EXERCISE: Print the lines in the listing below that fall between the line with "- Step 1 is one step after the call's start" and the line with "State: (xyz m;", those two lines included, exactly as they stand and with nothing else.

◆ ◆ ◆ ◆ ◆ ◆ ◆

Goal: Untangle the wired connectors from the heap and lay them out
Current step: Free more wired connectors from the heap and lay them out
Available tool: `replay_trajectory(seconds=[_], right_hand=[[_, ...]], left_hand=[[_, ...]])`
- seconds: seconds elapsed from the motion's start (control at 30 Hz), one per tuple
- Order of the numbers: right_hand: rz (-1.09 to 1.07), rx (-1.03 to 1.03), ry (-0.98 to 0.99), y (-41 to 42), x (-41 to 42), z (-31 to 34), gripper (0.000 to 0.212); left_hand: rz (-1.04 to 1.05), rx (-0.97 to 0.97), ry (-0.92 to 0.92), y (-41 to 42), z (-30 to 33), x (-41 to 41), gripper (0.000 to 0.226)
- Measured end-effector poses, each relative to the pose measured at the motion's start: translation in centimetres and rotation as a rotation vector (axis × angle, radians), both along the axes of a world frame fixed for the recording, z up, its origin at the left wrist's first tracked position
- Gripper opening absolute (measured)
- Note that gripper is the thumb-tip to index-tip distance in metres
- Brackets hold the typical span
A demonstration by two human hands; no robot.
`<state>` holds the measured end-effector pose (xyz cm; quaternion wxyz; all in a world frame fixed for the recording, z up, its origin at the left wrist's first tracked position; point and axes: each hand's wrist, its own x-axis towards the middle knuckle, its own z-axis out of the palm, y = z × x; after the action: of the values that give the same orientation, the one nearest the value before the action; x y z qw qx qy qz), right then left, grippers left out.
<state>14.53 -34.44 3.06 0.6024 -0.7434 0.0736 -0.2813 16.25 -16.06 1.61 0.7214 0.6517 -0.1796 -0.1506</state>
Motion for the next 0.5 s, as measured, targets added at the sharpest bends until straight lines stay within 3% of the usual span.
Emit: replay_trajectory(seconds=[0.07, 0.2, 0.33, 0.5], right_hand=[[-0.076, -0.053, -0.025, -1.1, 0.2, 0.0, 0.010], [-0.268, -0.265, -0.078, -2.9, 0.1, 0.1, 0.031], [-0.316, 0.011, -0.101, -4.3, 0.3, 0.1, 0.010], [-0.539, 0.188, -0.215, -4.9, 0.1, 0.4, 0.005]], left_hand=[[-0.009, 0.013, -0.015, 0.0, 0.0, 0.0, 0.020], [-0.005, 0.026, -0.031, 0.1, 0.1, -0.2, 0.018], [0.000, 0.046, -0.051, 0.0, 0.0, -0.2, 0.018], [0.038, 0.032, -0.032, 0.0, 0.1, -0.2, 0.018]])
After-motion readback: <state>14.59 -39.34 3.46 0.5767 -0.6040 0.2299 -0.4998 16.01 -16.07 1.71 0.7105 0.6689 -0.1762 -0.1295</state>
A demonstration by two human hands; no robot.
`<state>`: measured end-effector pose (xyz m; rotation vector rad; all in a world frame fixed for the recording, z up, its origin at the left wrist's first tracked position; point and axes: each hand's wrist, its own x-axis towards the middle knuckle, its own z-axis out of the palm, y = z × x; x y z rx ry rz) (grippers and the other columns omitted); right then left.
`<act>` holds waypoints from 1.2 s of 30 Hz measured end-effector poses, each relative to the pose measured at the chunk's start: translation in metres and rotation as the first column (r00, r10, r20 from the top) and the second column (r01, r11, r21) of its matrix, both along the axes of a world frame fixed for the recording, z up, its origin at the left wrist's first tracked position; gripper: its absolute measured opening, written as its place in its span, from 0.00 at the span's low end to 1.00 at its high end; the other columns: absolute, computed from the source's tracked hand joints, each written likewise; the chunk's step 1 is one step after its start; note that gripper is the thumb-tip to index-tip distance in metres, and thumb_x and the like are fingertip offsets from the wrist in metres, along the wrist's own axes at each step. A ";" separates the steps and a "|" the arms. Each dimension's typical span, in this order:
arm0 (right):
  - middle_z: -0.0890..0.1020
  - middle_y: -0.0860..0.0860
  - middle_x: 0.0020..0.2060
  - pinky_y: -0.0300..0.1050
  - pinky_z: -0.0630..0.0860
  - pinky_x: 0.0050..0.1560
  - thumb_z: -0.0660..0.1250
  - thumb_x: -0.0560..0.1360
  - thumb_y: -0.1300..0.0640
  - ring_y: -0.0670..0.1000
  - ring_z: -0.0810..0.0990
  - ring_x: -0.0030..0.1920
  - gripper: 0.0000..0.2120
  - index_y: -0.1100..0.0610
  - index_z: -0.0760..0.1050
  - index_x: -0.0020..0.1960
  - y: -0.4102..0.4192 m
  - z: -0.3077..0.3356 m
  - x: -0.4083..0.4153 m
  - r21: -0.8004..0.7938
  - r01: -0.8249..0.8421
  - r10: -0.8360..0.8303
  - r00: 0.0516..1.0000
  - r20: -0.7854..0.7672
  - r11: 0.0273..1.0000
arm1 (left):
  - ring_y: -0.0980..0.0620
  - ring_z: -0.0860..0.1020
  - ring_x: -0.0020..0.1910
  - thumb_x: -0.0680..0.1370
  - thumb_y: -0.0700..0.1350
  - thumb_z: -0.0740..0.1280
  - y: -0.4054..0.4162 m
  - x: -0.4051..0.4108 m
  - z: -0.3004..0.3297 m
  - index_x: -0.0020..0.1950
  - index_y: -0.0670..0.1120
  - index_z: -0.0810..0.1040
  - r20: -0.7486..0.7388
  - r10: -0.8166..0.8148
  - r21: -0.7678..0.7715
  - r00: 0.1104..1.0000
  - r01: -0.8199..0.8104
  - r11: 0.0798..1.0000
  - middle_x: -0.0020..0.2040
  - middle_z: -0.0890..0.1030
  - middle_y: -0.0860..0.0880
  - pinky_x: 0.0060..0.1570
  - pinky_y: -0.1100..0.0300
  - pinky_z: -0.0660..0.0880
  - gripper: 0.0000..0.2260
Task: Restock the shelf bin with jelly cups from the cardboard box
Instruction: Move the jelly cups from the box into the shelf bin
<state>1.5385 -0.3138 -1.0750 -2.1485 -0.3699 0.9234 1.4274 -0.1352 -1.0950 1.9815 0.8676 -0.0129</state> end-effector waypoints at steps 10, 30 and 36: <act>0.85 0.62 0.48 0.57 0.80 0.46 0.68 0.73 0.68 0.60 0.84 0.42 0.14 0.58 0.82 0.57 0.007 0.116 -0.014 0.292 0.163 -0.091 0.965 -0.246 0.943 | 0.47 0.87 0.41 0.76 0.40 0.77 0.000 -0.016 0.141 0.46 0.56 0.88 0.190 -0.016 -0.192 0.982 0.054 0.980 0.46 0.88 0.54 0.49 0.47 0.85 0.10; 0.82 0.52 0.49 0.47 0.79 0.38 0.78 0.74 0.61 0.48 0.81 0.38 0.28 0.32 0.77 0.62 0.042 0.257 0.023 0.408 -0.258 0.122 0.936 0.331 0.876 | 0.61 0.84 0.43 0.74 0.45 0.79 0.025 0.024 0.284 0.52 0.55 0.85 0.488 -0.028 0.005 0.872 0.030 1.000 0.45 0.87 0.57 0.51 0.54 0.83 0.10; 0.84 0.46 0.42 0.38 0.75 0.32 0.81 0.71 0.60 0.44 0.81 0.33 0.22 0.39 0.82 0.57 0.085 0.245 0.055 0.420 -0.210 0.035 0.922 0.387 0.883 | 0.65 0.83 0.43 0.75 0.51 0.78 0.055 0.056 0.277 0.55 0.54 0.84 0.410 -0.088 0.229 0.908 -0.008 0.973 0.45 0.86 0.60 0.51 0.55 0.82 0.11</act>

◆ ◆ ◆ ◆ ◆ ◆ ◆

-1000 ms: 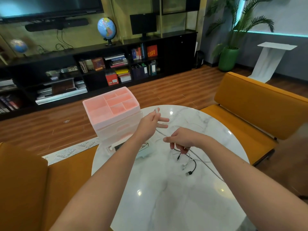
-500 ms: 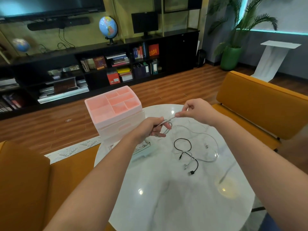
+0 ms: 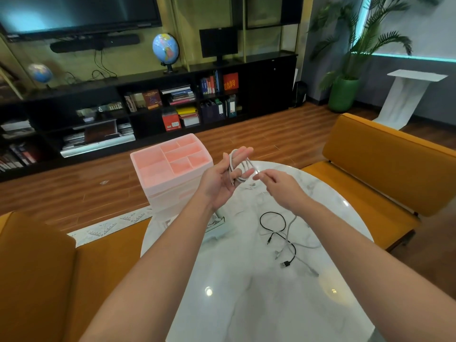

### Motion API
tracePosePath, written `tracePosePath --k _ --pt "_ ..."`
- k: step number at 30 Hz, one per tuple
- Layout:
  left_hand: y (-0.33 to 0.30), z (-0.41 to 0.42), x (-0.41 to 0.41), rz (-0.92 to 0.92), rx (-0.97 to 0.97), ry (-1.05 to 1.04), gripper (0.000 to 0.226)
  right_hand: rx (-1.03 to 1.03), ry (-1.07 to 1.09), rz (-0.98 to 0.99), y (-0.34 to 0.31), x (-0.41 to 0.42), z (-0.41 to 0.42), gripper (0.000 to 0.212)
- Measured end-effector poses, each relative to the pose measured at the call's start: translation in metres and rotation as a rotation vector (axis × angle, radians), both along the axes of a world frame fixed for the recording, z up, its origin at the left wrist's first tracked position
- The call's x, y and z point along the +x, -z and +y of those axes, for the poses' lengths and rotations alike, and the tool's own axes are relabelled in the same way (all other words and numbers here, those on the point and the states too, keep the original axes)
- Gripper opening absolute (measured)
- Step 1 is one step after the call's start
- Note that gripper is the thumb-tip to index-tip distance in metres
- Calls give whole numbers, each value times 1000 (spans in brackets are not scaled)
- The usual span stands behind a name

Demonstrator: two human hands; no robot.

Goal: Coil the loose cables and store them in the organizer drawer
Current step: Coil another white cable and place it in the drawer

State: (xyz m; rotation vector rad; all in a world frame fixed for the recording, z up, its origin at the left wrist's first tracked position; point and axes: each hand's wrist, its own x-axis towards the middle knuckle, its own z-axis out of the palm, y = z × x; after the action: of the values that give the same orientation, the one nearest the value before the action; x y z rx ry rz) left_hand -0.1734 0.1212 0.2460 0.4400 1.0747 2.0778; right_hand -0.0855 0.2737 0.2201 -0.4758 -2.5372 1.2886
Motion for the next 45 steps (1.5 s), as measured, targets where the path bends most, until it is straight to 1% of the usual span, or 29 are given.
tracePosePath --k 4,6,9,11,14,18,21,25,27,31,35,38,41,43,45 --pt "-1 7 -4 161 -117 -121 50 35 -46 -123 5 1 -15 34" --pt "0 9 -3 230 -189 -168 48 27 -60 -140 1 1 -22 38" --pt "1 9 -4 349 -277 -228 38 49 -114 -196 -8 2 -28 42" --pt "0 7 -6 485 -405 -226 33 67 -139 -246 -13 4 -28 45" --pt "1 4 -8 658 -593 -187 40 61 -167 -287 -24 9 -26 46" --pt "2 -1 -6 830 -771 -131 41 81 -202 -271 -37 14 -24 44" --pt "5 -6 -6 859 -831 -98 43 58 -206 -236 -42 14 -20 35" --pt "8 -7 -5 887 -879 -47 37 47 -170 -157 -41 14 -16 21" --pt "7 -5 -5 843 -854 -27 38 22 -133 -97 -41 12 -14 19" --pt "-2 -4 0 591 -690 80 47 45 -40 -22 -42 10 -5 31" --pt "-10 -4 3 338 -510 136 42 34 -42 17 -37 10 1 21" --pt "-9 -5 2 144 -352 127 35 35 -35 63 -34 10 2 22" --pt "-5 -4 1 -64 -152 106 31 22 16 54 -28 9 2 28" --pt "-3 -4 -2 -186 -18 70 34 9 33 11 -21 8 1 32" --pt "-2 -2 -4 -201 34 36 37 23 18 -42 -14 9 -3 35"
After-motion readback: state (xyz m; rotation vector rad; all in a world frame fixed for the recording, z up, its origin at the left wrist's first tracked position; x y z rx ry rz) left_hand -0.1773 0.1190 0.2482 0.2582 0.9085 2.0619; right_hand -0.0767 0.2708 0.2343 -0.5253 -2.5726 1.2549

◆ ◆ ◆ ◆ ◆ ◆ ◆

THE COMPLETED TASK:
- Step 1 is one step after the call's start
- Note that gripper is the thumb-tip to index-tip distance in metres
- Calls give whole numbers, each value times 1000 (spans in brackets are not scaled)
- The usual span stands behind a name

Demonstrator: two human hands; no robot.

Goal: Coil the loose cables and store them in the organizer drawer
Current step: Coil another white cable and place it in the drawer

State: (xyz m; rotation vector rad; all in a world frame fixed for the recording, z up, its origin at the left wrist's first tracked position; point and axes: each hand's wrist, its own x-axis towards the middle knuckle, its own z-axis out of the palm, y = z × x; after the action: of the values that give the same orientation, the one nearest the value before the action; x y z rx ry rz) left_hand -0.1734 0.1212 0.2460 0.4400 1.0747 2.0778; right_hand -0.0855 0.2737 0.2201 -0.4758 -2.5372 1.2886

Nothing else belongs to the answer.